Shail nodded assent. Technically Shail was the division chief. He rarely weighed in on decisions, mostly delegating to Tanōka in the field and Forsberg at the station. But a nod from Shail was effectively an order.
Through downturned lips, with eyes on the road, Tanōka explained. “Fire alarms are rated on a scale of one to five. Category one, Firefly, is minor, like trash fires on train tracks. Our division doesn’t get those calls.” He careened the truck around a corner. He should be able to see smoke by now. “Most fires in the city are Salamander, category two – potential for loss of life and property damage on a small scale.”
He glanced at the rearview mirror, but the kid merely nodded. Kept his mouth shut.
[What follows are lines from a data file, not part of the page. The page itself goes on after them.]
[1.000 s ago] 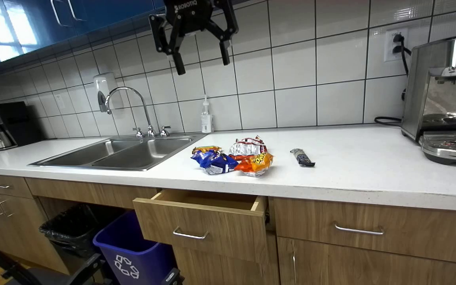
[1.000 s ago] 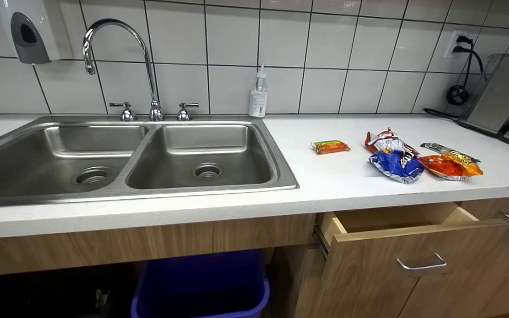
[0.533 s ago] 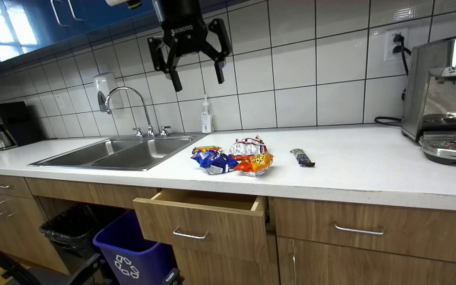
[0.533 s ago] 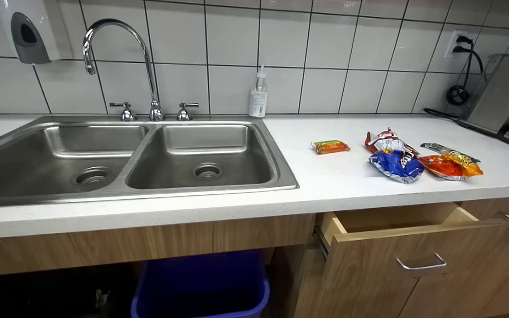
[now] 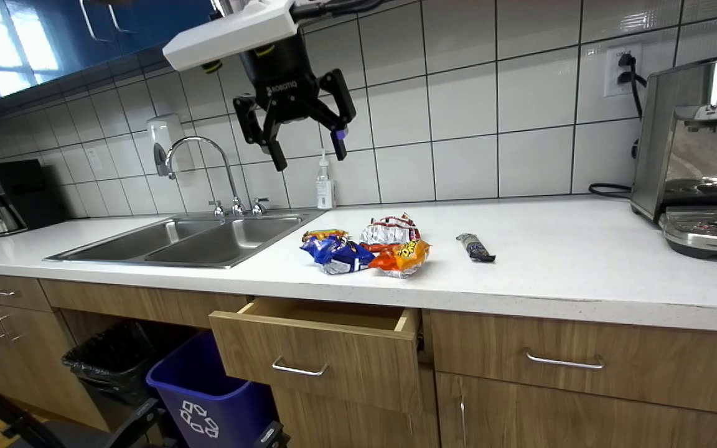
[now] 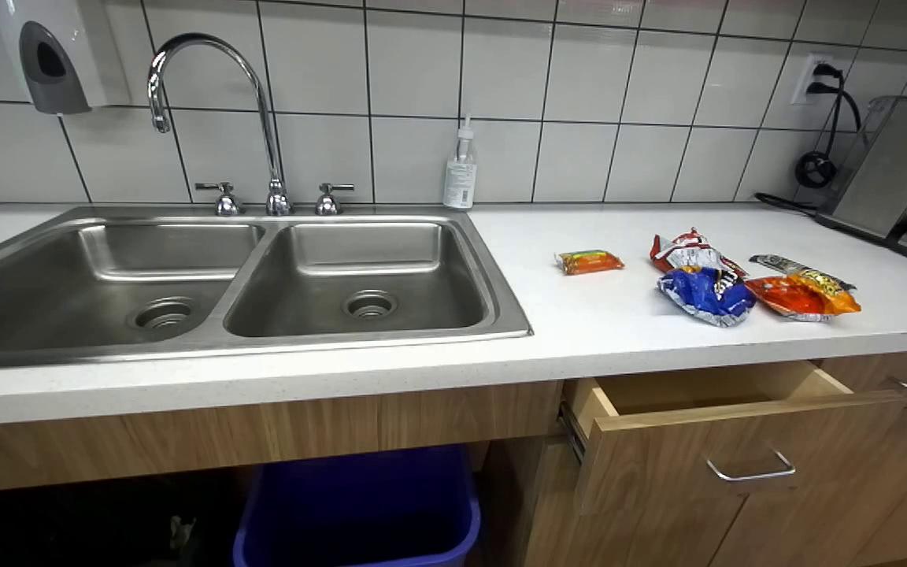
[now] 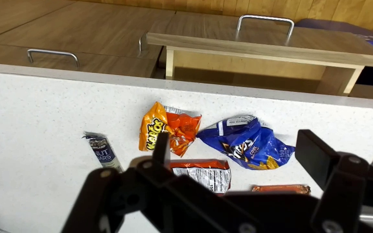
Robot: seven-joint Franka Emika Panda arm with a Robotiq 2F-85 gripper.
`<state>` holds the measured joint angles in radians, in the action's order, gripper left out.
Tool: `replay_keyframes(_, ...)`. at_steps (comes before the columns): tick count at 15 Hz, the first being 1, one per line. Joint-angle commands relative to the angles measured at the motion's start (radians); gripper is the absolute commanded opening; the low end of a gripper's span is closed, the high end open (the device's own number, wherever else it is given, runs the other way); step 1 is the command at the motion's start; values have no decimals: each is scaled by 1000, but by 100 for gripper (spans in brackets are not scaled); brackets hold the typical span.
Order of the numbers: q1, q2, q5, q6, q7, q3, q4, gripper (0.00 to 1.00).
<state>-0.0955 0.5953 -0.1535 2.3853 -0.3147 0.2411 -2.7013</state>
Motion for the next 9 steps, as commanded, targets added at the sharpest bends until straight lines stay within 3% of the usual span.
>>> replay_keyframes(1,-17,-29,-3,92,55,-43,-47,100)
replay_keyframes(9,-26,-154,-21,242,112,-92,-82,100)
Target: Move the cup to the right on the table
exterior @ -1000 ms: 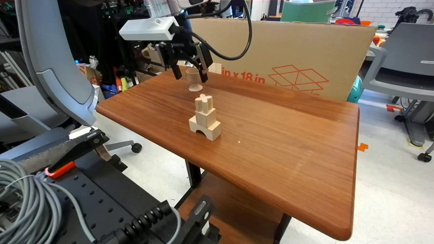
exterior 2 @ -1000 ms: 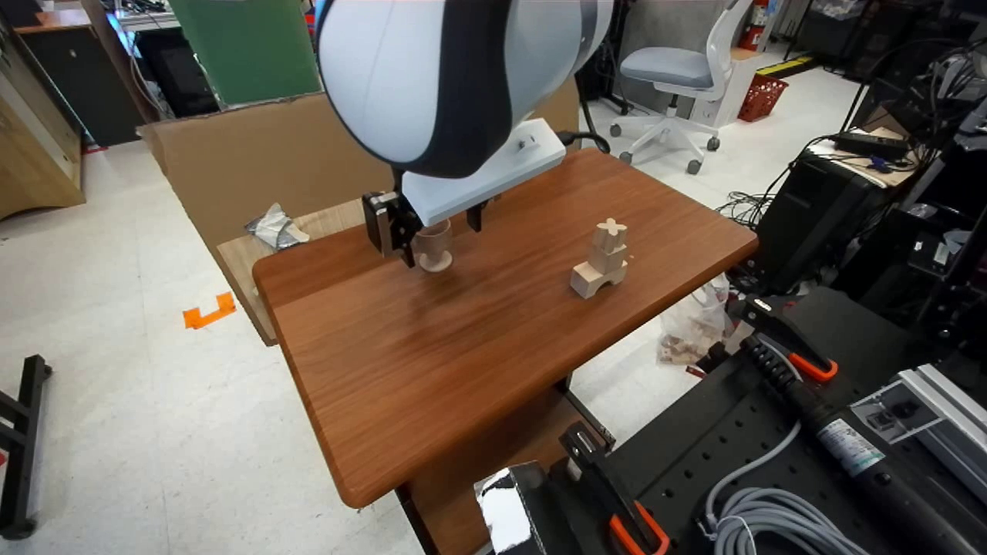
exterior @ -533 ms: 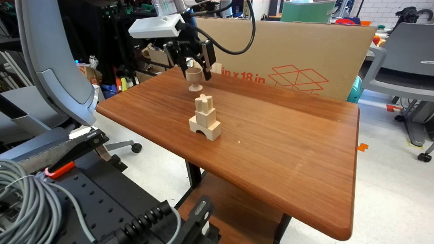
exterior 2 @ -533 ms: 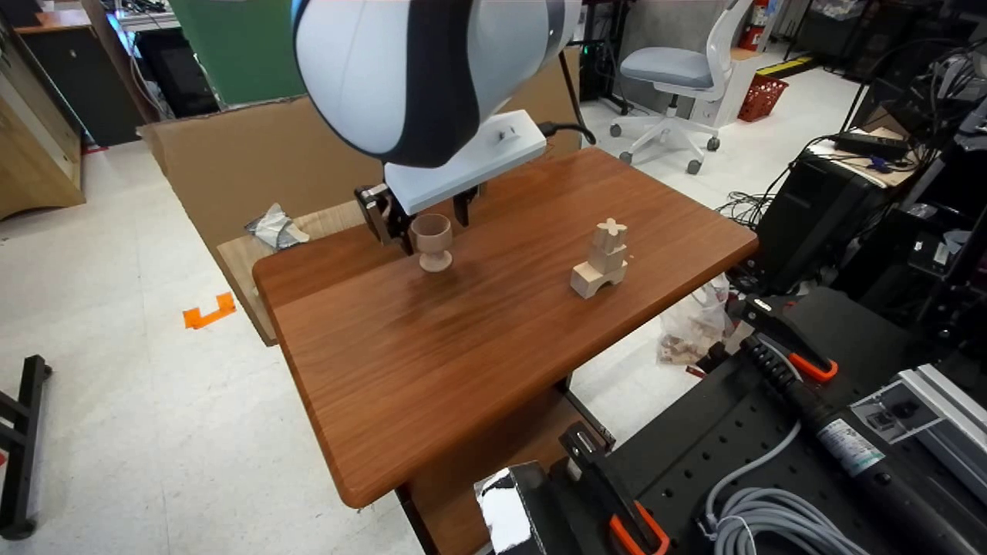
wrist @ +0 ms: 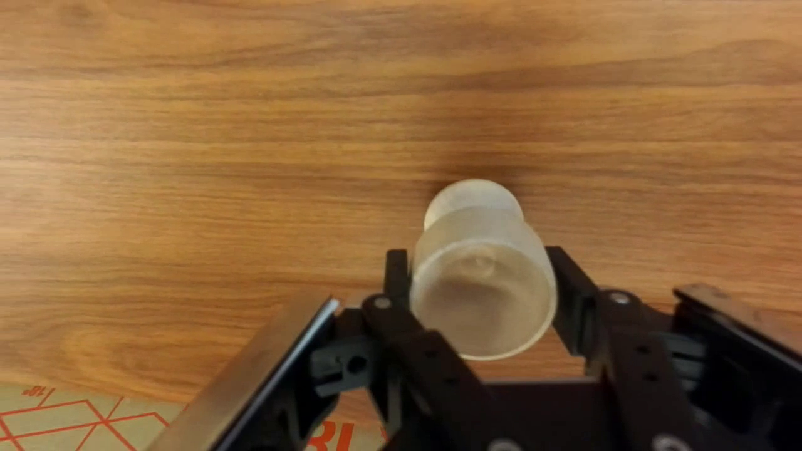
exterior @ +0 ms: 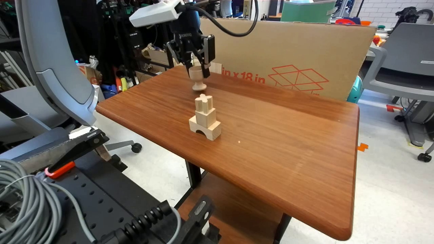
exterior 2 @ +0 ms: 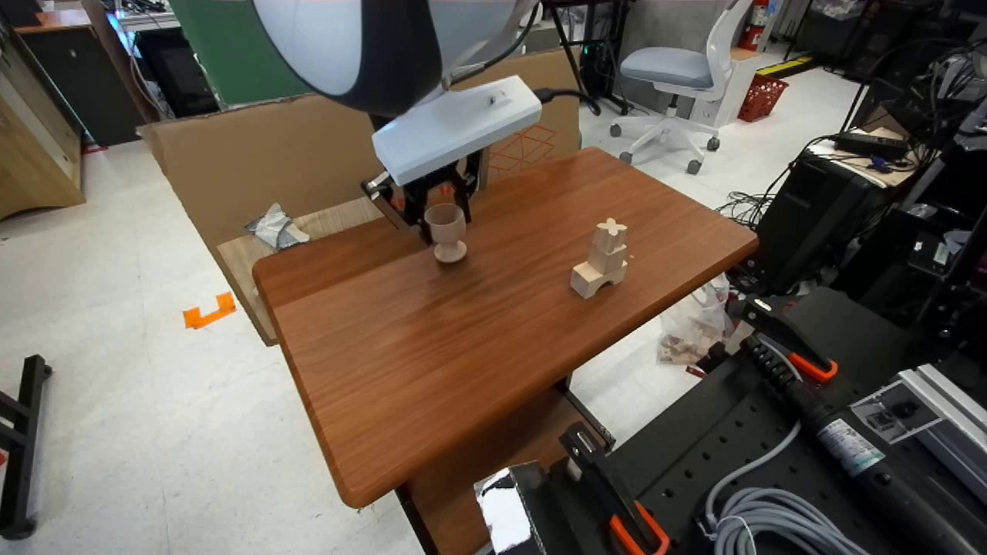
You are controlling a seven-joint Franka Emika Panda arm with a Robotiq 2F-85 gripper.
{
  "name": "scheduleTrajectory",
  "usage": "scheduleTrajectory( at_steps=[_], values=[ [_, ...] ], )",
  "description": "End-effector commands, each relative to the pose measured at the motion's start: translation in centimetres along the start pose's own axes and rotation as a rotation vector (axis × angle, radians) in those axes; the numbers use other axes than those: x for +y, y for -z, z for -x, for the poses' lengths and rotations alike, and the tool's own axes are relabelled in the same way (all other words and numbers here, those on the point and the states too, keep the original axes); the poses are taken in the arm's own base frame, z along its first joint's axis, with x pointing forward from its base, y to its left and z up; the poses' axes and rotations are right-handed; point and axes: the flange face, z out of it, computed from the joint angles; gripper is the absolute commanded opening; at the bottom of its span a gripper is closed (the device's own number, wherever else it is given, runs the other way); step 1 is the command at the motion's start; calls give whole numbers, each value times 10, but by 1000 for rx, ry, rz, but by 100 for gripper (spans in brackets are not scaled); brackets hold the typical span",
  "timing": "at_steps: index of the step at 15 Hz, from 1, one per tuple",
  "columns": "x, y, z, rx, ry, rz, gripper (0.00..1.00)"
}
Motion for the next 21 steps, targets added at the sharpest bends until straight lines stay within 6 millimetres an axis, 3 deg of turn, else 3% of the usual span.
scheduleTrajectory(
  at_steps=[1, 3, 7, 12, 15, 21],
  values=[
    [18, 24, -12, -19, -32, 6, 29],
    [36, 31, -21, -12, -61, 14, 29],
    [97, 31, -35, 6, -161, 47, 29],
    [167, 14, -27, -27, -256, 100, 29],
    [192, 0, -12, -74, -277, 115, 29],
    [222, -23, 5, -114, -348, 110, 29]
  ],
)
The engine crested a small rise and finally Tanōka could see it: a thick, rolling pillar of smoke, laden with particulate and chemicals, perhaps a dozen blocks away near an old canal branch. “That is a category three Phoenix fire. Already severe, possible hazmats, potential for extensive loss of life and property damage. Phoenix is our division specialty – we get the call first.”
Tanōka could not decide whether he was irritated or impressed by the kid’s silence. He barrelled the fire engine down older, narrower streets lined with wood buildings. When he saw the shining silver lines of rail tracks, he kicked the brake and slid the truck up alongside the burning building.
“Shail?” he asked.
The chief opened his all-black eyes. Younger than Tanōka, less burn-scarred, Shail was –
“He’s cursed with truesight,” Forsberg whispered to the new kid. “He won’t explain exactly how it works, but Shail only sees what’s really there.”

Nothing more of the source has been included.